Revise your bidding strategy for conversion optimization

At the beginning of any campaign, you typically target your ad groups to multiple keywords. Over time, you’ll monitor the conversion relationship between the traffic that specific keywords generate. You’ll find that the potential customers that come through for one particular term or ad group buy more often than those that come through others.

You can automatically adjust your bidding strategy over time to concentrate your spend on words that convert more effectively on the page. Dig deep into the relevant data, and understand which PPC terms get you customers that are closer to making your critical conversions. By limiting spending on terms and ads that attract non-converting customers, you’ll manage your spending, increase your overall conversion rates, and achieve a better ROI.

Target and refine your ad copy throughout the cycle

Extensive testing of your ad copy can help you quickly uncover which ads need to be better optimized. So much of the work for good PPC campaigns is technical and foundational – determining your keywords, grouping them in ways that make sense, monitoring the data, and constantly maximizing your bidding strategy for positive results. Yet the truth is, ads are what the prospect sees and reacts to.

Don’t treat writing your PPC ad copy as an afterthought. Apply all the best copywriting practices that you know to write effective ads. If your campaign terms generate sufficient traffic, split test your ads on an ongoing basis. Always be refining which ads display, with a special focus on your highest converting terms. When you treat a paid search campaign as a well-designed system that optimizes for keyword selection, grouping by intention, and targeted copy, your conversions will head in the right direction.

Use search query analysis to develop negative keyword lists

An advanced technique that I highly recommend is leveraging the power of negative keyword lists. Typically when you select PPC terms, you’re targeting either a single term or even a long-tail keyphrase. Let’s say for example that you’re a virtual executive assistant in New York City that’s advertising your services. You might target phrases related to executive assistant and NYC. Imagine in this scenario that your conversions are lower than you would expect.

If you audit the search queries of the individuals that came through your ads, you might determine that a significant portion of the searchers are using phrases like “executive assistant jobs in NYC.” These people aren’t looking to hire you. Implementing a negative keyword list for anyone using the term job or jobs would prevent your ads from being displayed to people using these terms. As a result, you’ll lower your conversion costs, increase your click through rates, and over time improve your quality scores.

Closely align your ad and landing page

When a user clicks on an enticing ad, it’s because there was a tight connection between the expectation expressed in their search and what your ad copy promised. Improving overall conversion rates, versus straight click through rates, requires a closely aligned ad and landing page. This requires a close examination of the relationship between search query, ad copy, and ultimately your landing page. If there’s friction or dissonance at any point, you’re likely to have a high abandon rate or a lack of conversions. Some areas that are helpful to look at include:

  • Continuity of language between search terms, ad copy, and landing page.
  • Level of customization of your landing pages to a specific audience.

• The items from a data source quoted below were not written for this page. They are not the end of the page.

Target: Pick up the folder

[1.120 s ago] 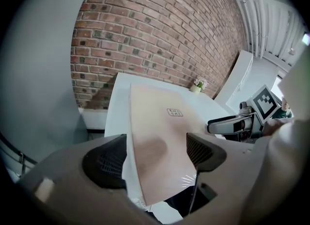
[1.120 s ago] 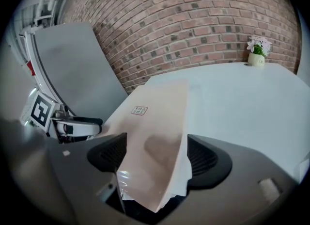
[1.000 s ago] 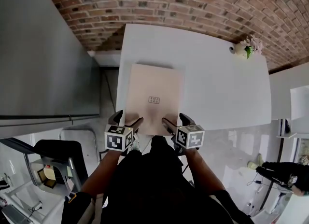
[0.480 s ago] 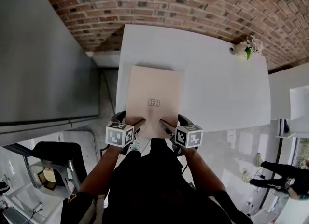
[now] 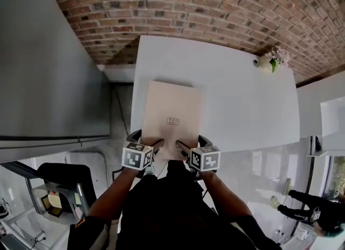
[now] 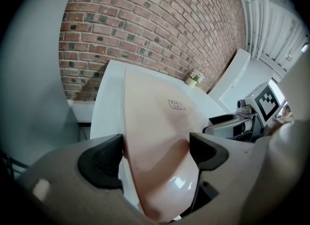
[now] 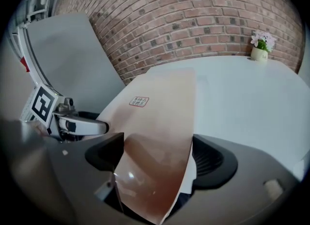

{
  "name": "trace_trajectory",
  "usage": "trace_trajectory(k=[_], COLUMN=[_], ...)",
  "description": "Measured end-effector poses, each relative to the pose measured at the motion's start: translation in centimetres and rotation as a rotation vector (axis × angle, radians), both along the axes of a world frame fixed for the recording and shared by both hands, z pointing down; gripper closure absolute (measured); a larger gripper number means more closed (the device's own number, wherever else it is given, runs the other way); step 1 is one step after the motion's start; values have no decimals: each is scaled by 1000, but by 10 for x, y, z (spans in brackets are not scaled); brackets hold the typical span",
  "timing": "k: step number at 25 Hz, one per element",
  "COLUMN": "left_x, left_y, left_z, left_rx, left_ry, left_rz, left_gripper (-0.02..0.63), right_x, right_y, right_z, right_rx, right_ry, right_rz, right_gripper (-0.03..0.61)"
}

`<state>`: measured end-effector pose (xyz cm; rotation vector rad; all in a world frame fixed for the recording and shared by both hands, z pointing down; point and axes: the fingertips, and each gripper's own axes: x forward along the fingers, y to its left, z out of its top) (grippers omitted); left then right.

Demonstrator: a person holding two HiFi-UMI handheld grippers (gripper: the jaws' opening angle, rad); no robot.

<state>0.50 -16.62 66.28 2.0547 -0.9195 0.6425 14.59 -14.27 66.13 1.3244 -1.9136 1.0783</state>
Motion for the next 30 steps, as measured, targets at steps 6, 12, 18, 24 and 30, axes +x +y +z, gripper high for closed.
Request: trace_trajectory(k=[6, 12, 18, 24, 30], left_x=[-4, -7, -15, -25, -35], left_y=[-2, -7, -5, 4, 16], left_z=[-27, -89, -150, -202, -255], left_rx=[103, 256, 356, 469, 609], left_ry=[5, 21, 84, 121, 120], left_rz=[-10, -38, -79, -116, -137], left_gripper=[184, 184, 184, 184, 186], right_x=[-4, -7, -14, -24, -33], right_y=[-4, -11, -11, -6, 5], right_z=[-36, -95, -161, -217, -264], right_rx=[114, 245, 387, 524, 635], right_ry=[44, 52, 48, 65, 40], right_rz=[-16, -31, -45, -63, -63], right_gripper=[153, 153, 155, 155, 155])
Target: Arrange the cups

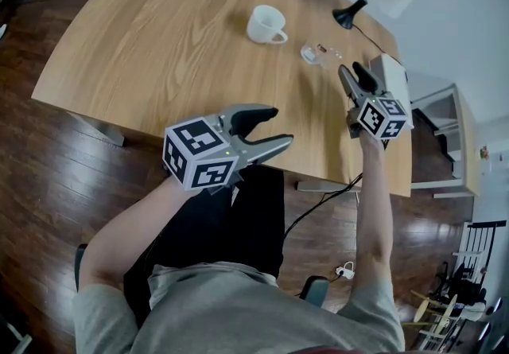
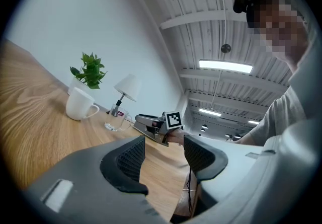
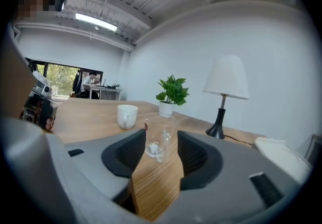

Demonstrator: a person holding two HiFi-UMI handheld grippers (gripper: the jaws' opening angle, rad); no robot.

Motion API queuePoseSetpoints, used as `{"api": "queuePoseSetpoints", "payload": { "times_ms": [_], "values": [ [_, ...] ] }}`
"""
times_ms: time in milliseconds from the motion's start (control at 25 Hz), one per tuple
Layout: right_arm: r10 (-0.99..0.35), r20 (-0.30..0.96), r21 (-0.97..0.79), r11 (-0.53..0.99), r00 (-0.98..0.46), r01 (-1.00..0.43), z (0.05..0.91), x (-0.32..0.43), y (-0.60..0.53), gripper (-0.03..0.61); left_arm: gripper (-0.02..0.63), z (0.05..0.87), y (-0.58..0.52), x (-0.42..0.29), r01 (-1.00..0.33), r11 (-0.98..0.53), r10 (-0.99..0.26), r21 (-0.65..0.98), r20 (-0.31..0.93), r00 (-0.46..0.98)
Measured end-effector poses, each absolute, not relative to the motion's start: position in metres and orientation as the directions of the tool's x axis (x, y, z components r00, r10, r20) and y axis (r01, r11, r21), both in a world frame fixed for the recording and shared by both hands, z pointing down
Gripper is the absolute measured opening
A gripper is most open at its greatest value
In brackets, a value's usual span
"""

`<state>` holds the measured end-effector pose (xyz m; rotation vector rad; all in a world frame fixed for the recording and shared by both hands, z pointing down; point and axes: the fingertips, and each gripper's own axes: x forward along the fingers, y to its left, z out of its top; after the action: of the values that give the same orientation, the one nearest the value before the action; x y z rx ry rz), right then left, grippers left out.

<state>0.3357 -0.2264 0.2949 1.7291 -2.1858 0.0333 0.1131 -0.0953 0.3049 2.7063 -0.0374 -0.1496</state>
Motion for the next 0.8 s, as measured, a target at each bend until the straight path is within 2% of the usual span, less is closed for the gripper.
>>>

For example, if you’re running ads for SEO services targeted at lawyers, does your headline speak directly to that audience?
  • Clarity of your landing page: is the page itself optimized to drive the conversion, or do you have distracting elements or on page friction that could you driving your PPC traffic elsewhere?

Paid search can be an expensive endeavor. It’s critical that you work to optimize conversions at every stage of the process in order to prevent wasted spending and a lack of results. By focusing on intent when developing keyword strategy and user groups; optimizing your ad copy; keeping a clear alignment between all phases of the PPC process; and using your buying funnel as your guide, you’re setting yourself up for success.